Task instructions. The lines wanted run from the first one below through the one with "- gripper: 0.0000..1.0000". Return them exactly.

━━━ Recorded data ━━━

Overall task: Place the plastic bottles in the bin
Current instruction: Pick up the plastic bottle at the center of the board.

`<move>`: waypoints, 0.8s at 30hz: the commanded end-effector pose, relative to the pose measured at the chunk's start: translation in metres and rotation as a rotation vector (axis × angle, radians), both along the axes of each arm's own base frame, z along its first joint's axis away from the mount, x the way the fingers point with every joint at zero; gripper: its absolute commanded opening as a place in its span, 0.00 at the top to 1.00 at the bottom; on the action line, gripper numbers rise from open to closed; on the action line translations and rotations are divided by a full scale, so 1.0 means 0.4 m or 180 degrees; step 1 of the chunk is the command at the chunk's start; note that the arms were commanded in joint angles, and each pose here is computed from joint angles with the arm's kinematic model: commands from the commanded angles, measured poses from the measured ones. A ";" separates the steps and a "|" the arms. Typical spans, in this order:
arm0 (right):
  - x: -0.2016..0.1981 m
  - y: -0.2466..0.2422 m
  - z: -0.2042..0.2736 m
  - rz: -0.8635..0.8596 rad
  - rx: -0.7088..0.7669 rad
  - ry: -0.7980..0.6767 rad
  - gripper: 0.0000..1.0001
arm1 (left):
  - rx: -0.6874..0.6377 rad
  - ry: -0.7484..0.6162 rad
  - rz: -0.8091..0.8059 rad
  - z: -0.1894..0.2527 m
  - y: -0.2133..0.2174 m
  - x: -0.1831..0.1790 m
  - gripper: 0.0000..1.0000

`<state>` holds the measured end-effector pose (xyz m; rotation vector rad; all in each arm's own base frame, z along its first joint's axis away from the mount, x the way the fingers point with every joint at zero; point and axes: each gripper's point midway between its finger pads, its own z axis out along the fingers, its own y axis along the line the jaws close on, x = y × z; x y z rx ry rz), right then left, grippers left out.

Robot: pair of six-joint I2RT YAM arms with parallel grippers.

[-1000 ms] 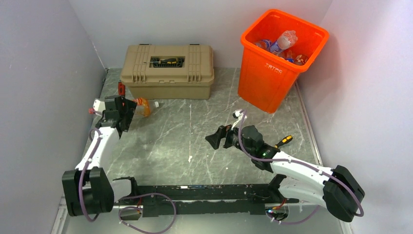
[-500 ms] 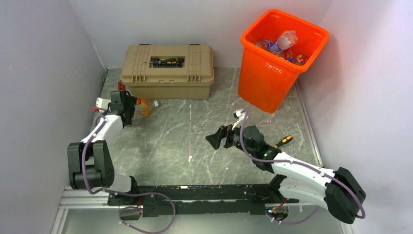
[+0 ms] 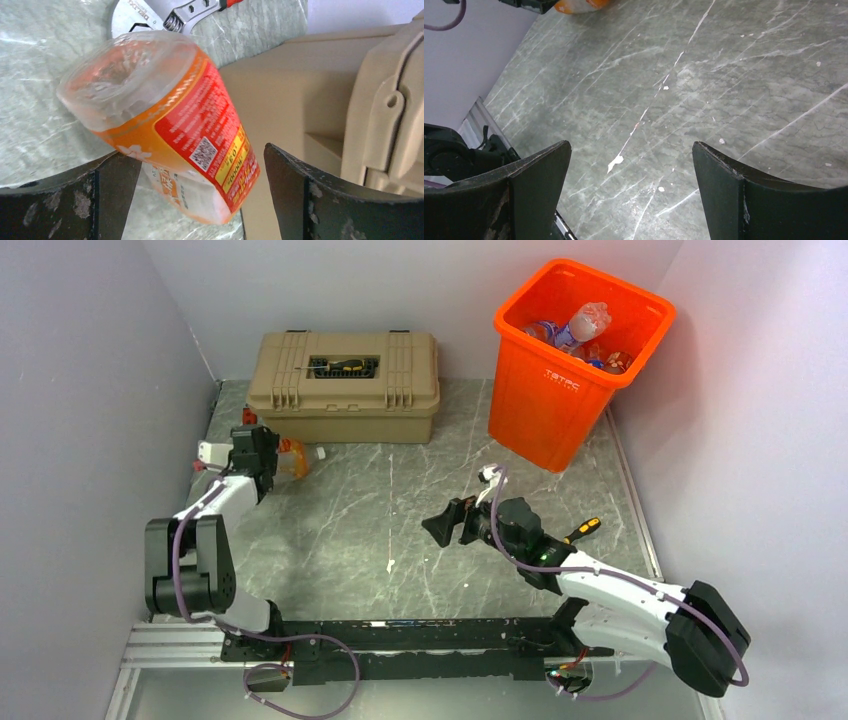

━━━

Solved problem.
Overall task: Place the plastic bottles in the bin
Current instruction: Pick up the plastic bottle at the center of the board.

`<move>`: waypoints, 0.8s at 30hz: the commanded end-effector pose, relative to the pose measured at the chunk's start: translation in metres and rotation as a rotation vector (axis × angle, radians), both along the axes of each arm's own base frame, z along its first joint's axis away from the mount, x the way the fingers point with every joint at zero; gripper: its absolute commanded opening as a place in its span, 0.00 at the top to 1.00 at the bottom; on the action line, gripper numbers rise from open to closed; on the action line translations and rotations are divided by a full scale, so 1.0 means 0.4 m or 180 degrees; step 1 of the chunk is the command at the chunk's start; note that the arms were commanded in joint angles, and each pose here is computed from joint angles with the arm's kinematic model: commands from the commanded angles, measured poses from the measured ones. A ";" separates the steps and a "|" the arms. Typical spans, in this order:
arm0 (right):
  - x: -0.2016..0.1981 m
  - y: -0.2466..0.2422 m
  - z: -0.2042..0.2736 m
  - rz: -0.8635..0.8596 rad
  - rx: -0.7088..0.7669 rad
  - ry: -0.7980..0.6767 rad
  - gripper: 0.0000..1.0001
arm1 (left):
  - rx: -0.6874..0.6377 rad
  - ry: -0.7484..0.6162 rad
  - rz: -0.8091..0.8059 rad
  - z: -0.1894..0.2527 m
  - y: -0.2133..0.2174 m
  - x: -0.1831..0.1790 m
  - gripper: 0.0000..1.0000

The answer has been given in full.